WORKING PAPERS

Can Global De-Carbonization Inhibit Developing-Country Industrialization? - Working Paper 188

by
Aaditya Mattoo
,
,
Dominique van der Mensbrugghe
and
Jianwu He
November 10, 2009
Can Global De-Carbonization Inhibit Developing Country Industrialization?

Most economic analyses of climate change have focused on the aggregate impact on countries of mitigation actions. We depart first in disaggregating the impact by sector, focusing particularly on manufacturing output and exports because of the potential growth consequences. Second, we decompose the impact of an agreement on emissions reductions into three components: the change in the price of carbon due to each country’s emission cuts per se; the further change in this price due to emissions tradability; and the changes due to any international transfers (private and public). Manufacturing output and exports in low-carbon-intensity countries such as Brazil are not adversely affected.

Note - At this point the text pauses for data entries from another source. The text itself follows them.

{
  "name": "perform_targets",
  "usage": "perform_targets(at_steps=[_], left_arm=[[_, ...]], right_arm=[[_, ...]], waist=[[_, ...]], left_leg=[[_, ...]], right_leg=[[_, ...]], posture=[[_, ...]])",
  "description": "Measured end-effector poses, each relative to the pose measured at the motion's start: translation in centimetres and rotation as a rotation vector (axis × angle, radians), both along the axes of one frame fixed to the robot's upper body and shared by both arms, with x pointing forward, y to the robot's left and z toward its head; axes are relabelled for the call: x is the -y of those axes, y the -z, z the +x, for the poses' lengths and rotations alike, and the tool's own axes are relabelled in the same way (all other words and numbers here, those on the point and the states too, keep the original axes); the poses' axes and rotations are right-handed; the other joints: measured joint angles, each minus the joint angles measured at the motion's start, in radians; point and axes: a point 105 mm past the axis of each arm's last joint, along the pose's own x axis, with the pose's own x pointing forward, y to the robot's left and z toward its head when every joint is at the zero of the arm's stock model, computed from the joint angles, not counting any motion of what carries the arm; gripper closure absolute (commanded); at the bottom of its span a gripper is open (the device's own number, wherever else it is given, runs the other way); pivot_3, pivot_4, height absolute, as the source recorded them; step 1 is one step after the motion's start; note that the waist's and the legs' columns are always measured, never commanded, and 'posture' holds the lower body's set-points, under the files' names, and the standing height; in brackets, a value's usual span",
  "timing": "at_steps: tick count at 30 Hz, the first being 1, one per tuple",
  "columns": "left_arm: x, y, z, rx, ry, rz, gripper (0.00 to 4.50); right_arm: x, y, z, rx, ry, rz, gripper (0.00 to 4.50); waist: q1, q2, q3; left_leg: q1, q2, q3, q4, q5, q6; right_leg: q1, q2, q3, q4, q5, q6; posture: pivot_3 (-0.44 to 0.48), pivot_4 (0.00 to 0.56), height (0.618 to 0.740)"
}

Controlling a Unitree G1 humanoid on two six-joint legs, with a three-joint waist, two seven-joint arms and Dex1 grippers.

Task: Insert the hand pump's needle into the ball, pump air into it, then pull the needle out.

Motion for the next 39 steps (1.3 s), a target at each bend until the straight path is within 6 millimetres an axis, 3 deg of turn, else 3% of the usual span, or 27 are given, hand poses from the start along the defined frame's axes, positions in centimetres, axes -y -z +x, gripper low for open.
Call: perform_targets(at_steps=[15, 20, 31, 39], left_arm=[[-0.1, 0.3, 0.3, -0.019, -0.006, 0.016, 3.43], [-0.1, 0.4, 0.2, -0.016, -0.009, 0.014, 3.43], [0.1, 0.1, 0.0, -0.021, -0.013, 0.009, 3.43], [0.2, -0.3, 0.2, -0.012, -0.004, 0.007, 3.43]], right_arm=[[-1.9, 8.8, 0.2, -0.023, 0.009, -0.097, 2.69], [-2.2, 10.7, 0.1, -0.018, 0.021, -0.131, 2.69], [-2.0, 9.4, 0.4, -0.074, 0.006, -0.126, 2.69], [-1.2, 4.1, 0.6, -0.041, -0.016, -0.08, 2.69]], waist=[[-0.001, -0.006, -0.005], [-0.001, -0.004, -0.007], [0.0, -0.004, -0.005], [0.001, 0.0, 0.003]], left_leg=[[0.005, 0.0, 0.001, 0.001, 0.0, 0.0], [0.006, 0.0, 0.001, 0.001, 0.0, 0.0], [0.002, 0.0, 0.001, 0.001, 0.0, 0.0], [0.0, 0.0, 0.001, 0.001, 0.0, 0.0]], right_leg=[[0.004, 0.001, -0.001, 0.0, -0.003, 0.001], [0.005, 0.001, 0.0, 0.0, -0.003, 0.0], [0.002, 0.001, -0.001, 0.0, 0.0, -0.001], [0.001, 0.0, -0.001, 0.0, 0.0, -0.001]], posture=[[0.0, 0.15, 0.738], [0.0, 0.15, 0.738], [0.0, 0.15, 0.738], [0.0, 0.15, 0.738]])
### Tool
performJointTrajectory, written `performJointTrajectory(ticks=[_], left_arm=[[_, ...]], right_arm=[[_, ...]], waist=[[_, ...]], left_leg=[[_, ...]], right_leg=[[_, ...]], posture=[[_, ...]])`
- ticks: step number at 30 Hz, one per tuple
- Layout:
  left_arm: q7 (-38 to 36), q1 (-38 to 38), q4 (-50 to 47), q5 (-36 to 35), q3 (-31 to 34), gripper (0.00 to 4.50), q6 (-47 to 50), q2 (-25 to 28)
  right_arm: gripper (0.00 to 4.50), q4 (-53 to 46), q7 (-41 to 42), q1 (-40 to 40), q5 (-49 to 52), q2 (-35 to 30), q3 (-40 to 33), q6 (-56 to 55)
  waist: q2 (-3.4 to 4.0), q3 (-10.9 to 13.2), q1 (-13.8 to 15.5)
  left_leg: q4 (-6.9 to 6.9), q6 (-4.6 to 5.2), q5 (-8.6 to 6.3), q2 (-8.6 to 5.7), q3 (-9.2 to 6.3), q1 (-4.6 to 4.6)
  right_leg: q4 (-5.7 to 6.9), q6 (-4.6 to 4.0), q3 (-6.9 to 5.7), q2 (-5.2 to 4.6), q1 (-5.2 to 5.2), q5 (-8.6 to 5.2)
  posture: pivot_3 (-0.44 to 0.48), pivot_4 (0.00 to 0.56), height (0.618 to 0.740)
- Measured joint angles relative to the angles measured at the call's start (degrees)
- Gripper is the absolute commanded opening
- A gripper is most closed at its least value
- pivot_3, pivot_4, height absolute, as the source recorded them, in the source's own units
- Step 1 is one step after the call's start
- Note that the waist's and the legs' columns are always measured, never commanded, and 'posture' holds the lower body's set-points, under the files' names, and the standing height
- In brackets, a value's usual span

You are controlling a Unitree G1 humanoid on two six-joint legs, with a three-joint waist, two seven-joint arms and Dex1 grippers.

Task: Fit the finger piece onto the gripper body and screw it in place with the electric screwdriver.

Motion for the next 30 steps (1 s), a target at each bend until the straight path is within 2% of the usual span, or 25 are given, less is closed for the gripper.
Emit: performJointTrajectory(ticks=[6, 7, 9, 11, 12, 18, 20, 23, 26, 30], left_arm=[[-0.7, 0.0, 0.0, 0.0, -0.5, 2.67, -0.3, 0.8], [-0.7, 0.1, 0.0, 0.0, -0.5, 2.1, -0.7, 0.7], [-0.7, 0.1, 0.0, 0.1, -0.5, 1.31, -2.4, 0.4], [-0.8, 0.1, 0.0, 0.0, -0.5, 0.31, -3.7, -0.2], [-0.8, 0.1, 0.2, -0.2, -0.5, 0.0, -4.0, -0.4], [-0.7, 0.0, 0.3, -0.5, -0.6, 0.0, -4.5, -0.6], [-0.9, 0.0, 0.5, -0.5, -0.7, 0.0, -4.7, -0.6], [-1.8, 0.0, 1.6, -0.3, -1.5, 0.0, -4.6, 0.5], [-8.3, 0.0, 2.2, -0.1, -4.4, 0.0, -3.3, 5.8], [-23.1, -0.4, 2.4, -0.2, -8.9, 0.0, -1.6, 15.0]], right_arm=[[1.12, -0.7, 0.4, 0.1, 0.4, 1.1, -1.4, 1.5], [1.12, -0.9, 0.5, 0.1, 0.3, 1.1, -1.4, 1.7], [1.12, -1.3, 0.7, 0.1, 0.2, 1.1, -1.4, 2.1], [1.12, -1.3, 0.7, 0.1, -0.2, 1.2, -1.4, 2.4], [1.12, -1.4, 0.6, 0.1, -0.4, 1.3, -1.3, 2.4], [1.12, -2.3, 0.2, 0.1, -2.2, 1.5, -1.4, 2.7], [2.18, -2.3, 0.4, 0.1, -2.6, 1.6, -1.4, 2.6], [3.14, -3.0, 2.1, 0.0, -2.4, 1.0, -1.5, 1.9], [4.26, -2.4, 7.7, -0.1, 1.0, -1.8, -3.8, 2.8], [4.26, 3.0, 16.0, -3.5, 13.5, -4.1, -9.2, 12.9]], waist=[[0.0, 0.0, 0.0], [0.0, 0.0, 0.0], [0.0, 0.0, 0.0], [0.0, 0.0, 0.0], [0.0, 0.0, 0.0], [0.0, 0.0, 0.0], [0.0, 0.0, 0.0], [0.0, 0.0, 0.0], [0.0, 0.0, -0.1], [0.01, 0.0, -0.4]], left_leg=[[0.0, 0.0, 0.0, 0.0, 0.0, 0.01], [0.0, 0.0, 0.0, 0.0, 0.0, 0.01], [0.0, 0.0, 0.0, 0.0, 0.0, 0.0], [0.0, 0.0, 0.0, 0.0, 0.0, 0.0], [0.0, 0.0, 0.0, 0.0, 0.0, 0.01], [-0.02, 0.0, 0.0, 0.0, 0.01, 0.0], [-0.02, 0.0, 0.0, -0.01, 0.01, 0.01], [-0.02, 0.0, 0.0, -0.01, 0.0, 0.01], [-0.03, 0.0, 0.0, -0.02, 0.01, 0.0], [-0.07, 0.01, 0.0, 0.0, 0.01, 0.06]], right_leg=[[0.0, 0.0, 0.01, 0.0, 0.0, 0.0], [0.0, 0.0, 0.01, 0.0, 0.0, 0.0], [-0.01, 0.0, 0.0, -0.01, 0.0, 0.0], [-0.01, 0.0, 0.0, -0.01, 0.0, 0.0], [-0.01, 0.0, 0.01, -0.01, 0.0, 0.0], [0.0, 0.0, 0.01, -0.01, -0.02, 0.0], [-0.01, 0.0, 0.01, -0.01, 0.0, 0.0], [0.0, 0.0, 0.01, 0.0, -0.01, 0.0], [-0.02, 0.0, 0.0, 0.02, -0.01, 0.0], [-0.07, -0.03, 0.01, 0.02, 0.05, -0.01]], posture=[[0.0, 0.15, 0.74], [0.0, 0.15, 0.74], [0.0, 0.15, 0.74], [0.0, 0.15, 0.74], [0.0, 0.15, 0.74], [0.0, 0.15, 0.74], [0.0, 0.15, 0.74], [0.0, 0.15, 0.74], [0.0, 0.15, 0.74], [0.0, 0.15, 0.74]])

In contrast, in high-carbon-intensity countries, such as China and India, even a modest agreement depresses manufacturing output by 6–7 percent and manufacturing exports by 9–11 percent. The increase in the carbon price induced by emissions tradability hurts manufacturing output most while the Dutch disease effects of transfers hurt exports most. If the growth costs of these structural changes are judged to be substantial, the current policy consensus, which favors emissions tradability (on efficiency grounds) supplemented with financial transfers (on equity grounds), needs reconsideration.